The object of the present invention is to provide a traveling wave distance measuring system based on electronic transformers to solve the problem that electronic transformers cannot be used in traditional distance measuring systems.

To achieve the above object, the solution of the present invention includes: a traveling wave ranging system based on an electronic transformer, characterized in that it includes a ranging host and at least one acquisition device, and the acquisition device includes an electronic transformer and an acquisition device. module, each acquisition module has an SV data transmission port, which is connected to the corresponding SV data receiving port on the ranging host, and is used to send the collected real-time SV sampling information to the ranging host as a basis for judging the occurrence of a fault; each acquisition There is an Ethernet port on the module, which is connected to the corresponding Ethernet port on the ranging host. When a fault occurs, the ranging host sends a calling message to the corresponding acquisition module through the Ethernet port, and the acquisition module sends a call message to the ranging host through the Ethernet port. The host sends the required fault recording message for traveling wave ranging.

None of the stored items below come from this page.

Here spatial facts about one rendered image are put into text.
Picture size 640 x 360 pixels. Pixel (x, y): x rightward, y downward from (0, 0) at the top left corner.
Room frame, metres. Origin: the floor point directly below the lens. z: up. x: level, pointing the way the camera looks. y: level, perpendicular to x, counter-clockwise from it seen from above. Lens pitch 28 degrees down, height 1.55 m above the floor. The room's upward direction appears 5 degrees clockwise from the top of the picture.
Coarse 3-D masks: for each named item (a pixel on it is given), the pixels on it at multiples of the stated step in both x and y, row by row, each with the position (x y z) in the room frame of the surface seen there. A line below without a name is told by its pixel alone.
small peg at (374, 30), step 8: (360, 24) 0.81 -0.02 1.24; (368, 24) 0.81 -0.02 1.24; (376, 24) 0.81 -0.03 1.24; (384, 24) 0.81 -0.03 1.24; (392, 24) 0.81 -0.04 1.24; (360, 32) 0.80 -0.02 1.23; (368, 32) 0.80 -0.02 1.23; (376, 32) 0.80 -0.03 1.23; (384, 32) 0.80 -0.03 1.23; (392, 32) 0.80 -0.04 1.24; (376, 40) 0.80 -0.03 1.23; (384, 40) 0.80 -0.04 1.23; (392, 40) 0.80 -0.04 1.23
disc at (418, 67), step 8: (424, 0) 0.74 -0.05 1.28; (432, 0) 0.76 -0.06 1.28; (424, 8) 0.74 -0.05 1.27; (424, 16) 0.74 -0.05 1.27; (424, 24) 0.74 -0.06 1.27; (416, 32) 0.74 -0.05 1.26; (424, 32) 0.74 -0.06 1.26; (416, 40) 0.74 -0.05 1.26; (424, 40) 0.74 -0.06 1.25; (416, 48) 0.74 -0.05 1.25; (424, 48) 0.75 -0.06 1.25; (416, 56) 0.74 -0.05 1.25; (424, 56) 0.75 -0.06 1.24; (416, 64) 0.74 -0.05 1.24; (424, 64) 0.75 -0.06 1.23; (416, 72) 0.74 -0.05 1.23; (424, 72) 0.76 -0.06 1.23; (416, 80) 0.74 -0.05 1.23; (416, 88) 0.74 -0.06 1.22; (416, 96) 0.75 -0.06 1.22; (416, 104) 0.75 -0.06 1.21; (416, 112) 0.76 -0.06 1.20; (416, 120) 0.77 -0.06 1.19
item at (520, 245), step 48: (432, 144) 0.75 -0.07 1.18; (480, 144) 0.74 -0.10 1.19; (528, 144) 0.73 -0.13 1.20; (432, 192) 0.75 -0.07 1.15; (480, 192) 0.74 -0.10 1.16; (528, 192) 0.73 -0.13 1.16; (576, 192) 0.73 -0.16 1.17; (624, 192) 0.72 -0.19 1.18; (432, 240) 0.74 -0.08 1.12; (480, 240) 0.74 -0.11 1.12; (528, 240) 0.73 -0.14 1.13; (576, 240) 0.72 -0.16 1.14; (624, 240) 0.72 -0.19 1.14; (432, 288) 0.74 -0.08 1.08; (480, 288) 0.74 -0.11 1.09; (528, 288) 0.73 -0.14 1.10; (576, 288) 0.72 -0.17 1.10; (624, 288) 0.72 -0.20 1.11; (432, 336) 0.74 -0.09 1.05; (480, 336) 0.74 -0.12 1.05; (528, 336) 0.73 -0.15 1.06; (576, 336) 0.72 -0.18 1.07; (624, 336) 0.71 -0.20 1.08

There is also a synchronous signal receiving port on each acquisition module, which is connected to the synchronous signal sending port on the ranging host, and the ranging host sends a synchronous sampling time message to each acquisition module for synchronizing each acquisition module.

There is a synchronization signal sending port on the ranging host, and an optical extension module is connected to the output of the synchronization signal sending port, and the optical extension module is correspondingly connected to the synchronization signal receiving ports of each acquisition module.

There is time stamp information in the synchronous sampling time message sent by the ranging host to each acquisition module, and each acquisition module divides the time stamp information to ensure time synchronization with the ranging host.

The acquisition module is an SOC chip based on ARM+FPGA architecture.

The acquisition module includes an ADC acquisition port for connecting the electronic transformer, and the FPGA includes an acquisition processing logic unit, which is connected to the DDR RAM, and is used to write the collected fault recording message into the cache of the DDR RAM Space, the cache space of DDR RAM is shared with ARM, ARM sends the fault recording message to the ranging host through the corresponding Ethernet port, and the acquisition and processing logic unit sends real-time SV sampling information to the ranging host through the corresponding SV data transmission port host.

Before performing frequency division on the time stamp information, the acquisition module judges the validity of the received time stamp information, and performs the frequency division processing when the received time stamp information is valid.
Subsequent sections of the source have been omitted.